### [WHAT YOU SHOULD DO]
The word "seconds" occurs in some of the lines below; copy each of those lines.

* * * * *

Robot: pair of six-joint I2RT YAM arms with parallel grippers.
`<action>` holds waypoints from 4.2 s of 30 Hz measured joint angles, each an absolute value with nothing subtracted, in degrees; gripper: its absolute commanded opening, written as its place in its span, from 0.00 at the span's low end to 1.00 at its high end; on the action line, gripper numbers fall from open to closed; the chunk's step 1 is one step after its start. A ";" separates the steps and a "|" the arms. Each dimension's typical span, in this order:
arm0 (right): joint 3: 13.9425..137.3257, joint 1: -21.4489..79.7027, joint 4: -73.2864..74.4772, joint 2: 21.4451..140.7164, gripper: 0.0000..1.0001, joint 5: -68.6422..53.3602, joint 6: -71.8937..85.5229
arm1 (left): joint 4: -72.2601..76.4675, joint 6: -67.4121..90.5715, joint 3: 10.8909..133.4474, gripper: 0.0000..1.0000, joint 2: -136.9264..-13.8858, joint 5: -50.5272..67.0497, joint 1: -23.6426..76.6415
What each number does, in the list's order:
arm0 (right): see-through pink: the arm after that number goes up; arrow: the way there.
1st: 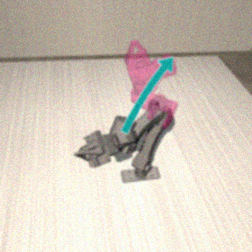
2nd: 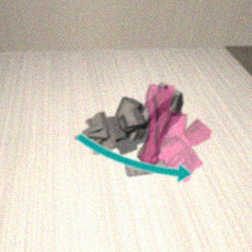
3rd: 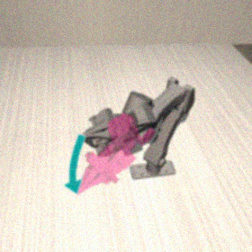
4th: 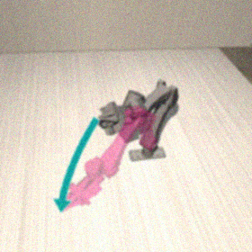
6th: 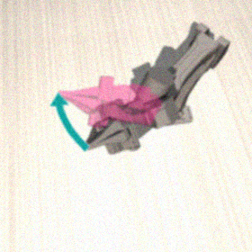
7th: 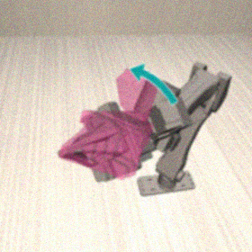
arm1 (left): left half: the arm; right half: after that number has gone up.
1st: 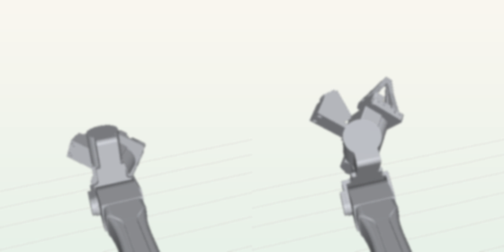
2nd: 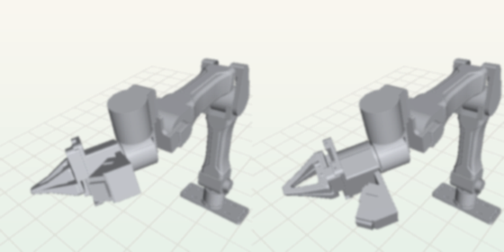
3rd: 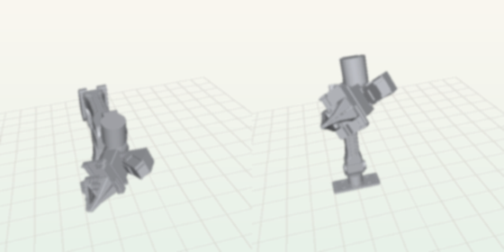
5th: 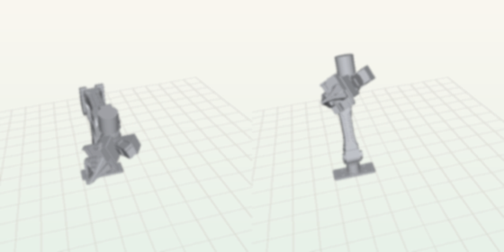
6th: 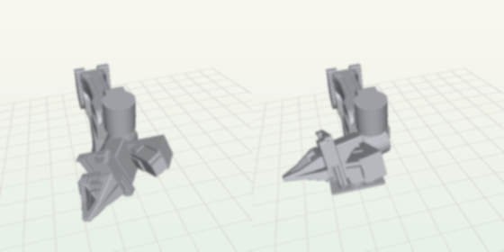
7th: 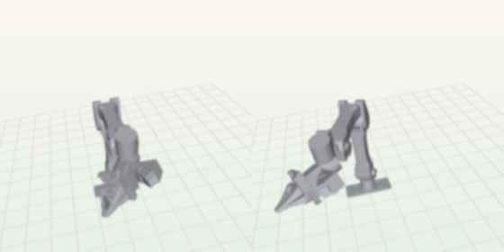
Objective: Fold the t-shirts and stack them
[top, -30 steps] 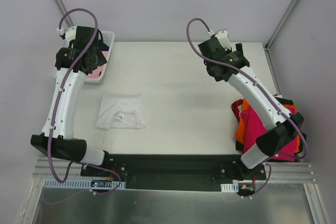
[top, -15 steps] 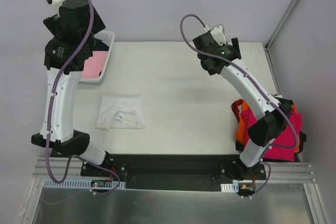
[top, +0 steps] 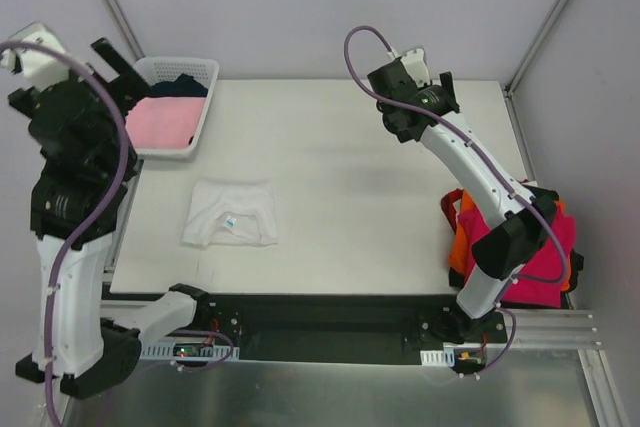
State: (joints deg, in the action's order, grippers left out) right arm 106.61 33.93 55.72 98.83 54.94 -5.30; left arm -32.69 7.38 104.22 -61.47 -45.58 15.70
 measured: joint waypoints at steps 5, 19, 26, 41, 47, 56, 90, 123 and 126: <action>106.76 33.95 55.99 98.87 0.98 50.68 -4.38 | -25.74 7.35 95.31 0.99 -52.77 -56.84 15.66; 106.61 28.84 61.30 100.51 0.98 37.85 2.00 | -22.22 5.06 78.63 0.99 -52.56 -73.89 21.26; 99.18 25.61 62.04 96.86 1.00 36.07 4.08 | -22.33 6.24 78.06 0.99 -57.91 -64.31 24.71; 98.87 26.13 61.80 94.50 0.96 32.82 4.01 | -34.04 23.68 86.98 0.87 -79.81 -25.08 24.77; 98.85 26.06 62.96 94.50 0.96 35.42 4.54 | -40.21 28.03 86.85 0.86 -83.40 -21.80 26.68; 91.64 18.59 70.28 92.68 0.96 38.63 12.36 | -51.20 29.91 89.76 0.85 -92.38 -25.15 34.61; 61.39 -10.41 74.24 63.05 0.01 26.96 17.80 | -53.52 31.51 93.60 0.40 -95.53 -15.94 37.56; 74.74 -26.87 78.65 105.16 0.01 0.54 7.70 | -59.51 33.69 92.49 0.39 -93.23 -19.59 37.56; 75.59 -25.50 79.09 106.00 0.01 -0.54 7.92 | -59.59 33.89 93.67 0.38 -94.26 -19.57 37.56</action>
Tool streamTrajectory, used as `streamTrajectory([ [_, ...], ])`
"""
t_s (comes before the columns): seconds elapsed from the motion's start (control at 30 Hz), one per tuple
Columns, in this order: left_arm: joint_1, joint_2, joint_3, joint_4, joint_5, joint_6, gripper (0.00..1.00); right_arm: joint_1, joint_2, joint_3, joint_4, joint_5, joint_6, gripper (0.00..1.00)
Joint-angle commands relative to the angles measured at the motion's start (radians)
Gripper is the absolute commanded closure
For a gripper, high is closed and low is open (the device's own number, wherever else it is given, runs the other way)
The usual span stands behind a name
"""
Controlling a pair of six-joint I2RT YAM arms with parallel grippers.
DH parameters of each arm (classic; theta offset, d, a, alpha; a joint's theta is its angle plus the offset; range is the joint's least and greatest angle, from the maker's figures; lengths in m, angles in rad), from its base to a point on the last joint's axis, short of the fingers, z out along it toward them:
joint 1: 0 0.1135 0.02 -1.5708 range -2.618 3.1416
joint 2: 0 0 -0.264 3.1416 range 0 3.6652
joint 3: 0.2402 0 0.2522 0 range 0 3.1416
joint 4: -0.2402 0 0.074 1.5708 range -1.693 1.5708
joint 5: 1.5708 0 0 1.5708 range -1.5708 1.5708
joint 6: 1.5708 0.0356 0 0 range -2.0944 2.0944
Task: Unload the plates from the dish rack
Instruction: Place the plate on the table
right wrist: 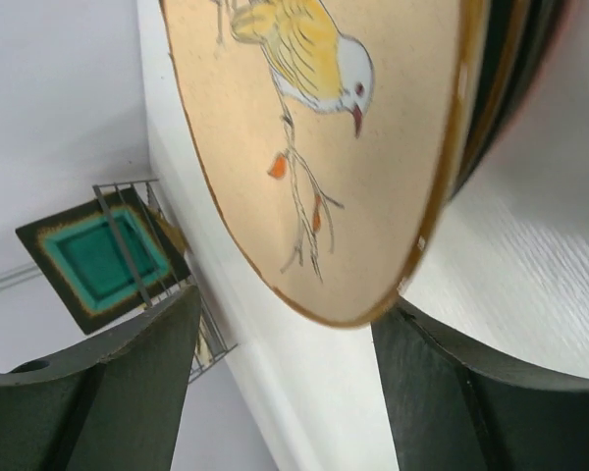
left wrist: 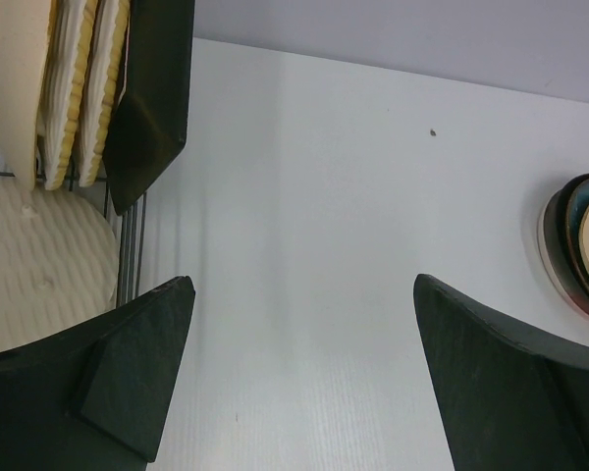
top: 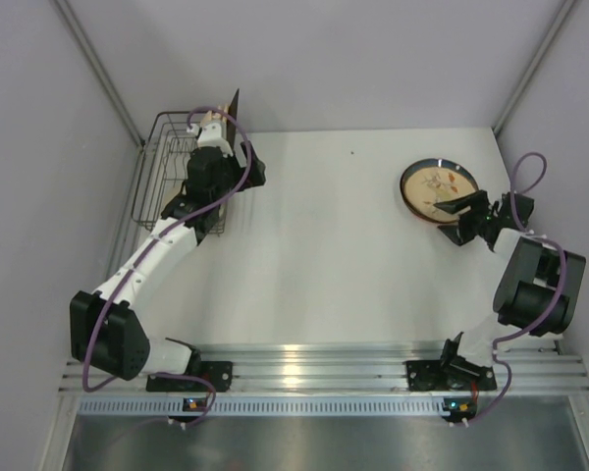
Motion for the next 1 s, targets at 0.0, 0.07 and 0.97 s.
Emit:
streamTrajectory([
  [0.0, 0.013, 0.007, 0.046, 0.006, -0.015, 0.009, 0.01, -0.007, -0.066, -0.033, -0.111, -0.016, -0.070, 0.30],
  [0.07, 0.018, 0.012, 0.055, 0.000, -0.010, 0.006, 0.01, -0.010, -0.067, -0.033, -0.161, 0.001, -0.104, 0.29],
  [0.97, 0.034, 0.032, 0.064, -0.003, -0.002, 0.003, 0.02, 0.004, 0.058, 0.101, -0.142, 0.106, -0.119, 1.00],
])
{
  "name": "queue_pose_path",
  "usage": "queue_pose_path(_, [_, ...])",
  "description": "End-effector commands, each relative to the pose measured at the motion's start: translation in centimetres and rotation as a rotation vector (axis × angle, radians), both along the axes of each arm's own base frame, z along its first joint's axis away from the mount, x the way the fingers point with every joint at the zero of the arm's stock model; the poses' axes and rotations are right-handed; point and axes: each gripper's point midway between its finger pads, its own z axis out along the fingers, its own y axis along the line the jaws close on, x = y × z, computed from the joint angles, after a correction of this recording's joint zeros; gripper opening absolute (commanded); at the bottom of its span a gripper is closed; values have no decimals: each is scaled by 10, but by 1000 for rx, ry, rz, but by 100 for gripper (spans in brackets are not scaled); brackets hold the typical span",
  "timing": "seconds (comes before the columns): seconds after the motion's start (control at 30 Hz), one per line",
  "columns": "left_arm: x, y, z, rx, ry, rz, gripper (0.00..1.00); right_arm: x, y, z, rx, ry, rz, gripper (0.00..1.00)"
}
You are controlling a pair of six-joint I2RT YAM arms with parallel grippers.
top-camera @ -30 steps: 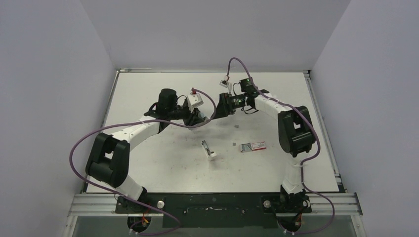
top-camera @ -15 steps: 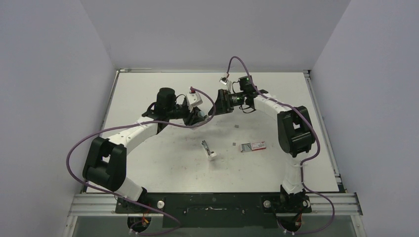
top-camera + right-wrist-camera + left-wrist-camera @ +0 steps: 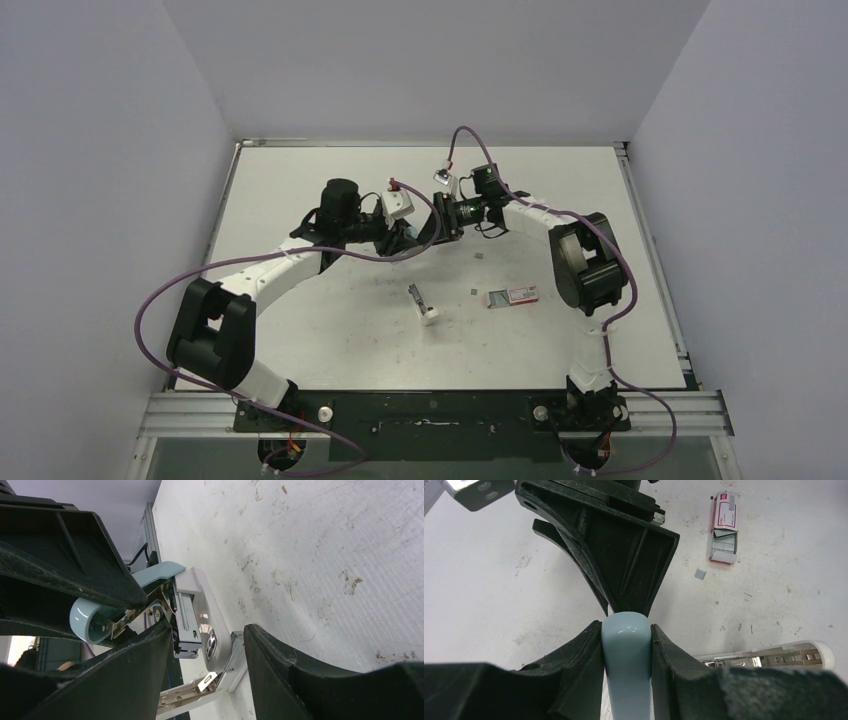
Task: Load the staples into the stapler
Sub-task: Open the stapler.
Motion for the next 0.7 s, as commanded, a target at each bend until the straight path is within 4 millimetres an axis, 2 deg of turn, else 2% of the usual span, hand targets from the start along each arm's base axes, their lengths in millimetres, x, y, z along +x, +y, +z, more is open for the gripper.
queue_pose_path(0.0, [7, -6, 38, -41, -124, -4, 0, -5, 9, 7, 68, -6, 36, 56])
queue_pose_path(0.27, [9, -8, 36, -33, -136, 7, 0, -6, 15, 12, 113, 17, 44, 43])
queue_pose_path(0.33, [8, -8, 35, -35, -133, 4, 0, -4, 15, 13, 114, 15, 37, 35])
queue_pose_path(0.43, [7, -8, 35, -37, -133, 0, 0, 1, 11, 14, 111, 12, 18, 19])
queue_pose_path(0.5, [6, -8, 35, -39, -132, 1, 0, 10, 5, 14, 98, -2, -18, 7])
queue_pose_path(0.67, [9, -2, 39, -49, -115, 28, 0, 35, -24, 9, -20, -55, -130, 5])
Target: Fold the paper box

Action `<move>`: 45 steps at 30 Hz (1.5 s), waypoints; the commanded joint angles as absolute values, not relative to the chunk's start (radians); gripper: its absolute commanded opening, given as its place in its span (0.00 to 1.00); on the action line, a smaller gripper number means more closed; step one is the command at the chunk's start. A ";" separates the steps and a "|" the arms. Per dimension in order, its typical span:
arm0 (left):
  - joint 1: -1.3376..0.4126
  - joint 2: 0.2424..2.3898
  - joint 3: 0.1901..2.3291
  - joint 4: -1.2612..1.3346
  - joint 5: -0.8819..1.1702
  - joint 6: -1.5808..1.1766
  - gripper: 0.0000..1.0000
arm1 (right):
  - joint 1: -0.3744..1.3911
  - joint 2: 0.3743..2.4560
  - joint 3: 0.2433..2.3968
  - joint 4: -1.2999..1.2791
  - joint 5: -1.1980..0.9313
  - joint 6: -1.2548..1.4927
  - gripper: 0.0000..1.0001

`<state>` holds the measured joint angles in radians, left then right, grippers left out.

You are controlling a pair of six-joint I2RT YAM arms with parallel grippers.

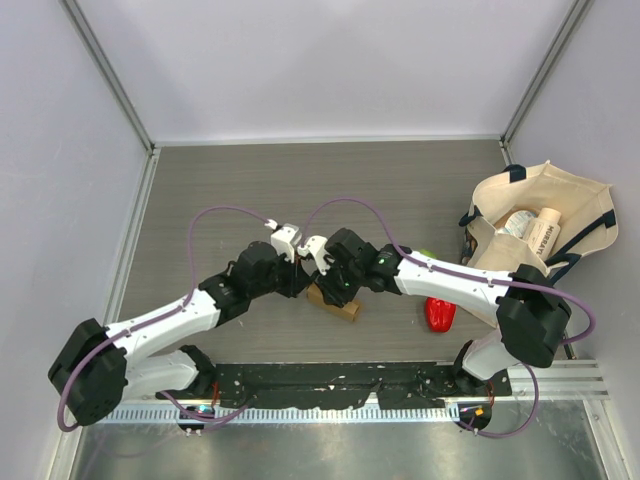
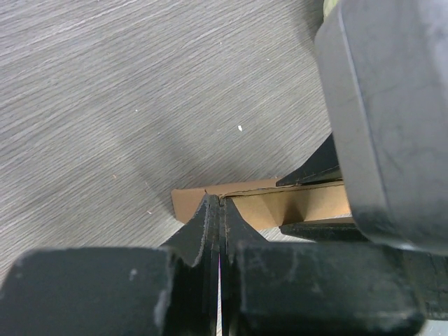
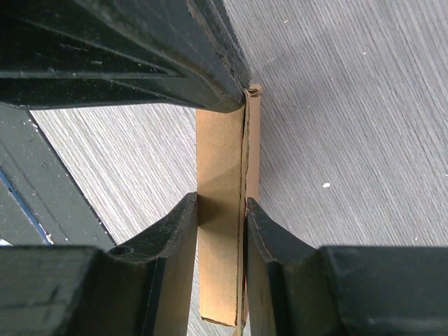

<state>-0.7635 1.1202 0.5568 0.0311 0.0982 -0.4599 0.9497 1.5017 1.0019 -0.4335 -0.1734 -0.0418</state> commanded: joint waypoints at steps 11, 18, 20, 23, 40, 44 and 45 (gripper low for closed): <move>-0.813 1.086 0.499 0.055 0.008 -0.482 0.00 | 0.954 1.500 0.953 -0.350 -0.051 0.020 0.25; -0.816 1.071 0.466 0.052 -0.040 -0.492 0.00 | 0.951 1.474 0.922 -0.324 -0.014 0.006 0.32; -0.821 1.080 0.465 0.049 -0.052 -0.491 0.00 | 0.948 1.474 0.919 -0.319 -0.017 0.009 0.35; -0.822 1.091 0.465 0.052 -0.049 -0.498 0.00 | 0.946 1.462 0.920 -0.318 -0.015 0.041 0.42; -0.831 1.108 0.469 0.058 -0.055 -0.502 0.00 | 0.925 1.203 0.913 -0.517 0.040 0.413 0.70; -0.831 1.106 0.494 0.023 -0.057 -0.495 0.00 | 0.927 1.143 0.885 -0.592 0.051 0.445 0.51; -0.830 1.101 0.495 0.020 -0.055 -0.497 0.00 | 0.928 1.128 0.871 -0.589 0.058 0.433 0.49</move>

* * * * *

### [EXPECTED ANSWER]
t_s (comes before the columns): seconds elapsed from the motion's start (control at 30 Hz), one per tuple
  "timing": "seconds (comes before the columns): seconds after the motion's start (control at 30 Hz), one per line",

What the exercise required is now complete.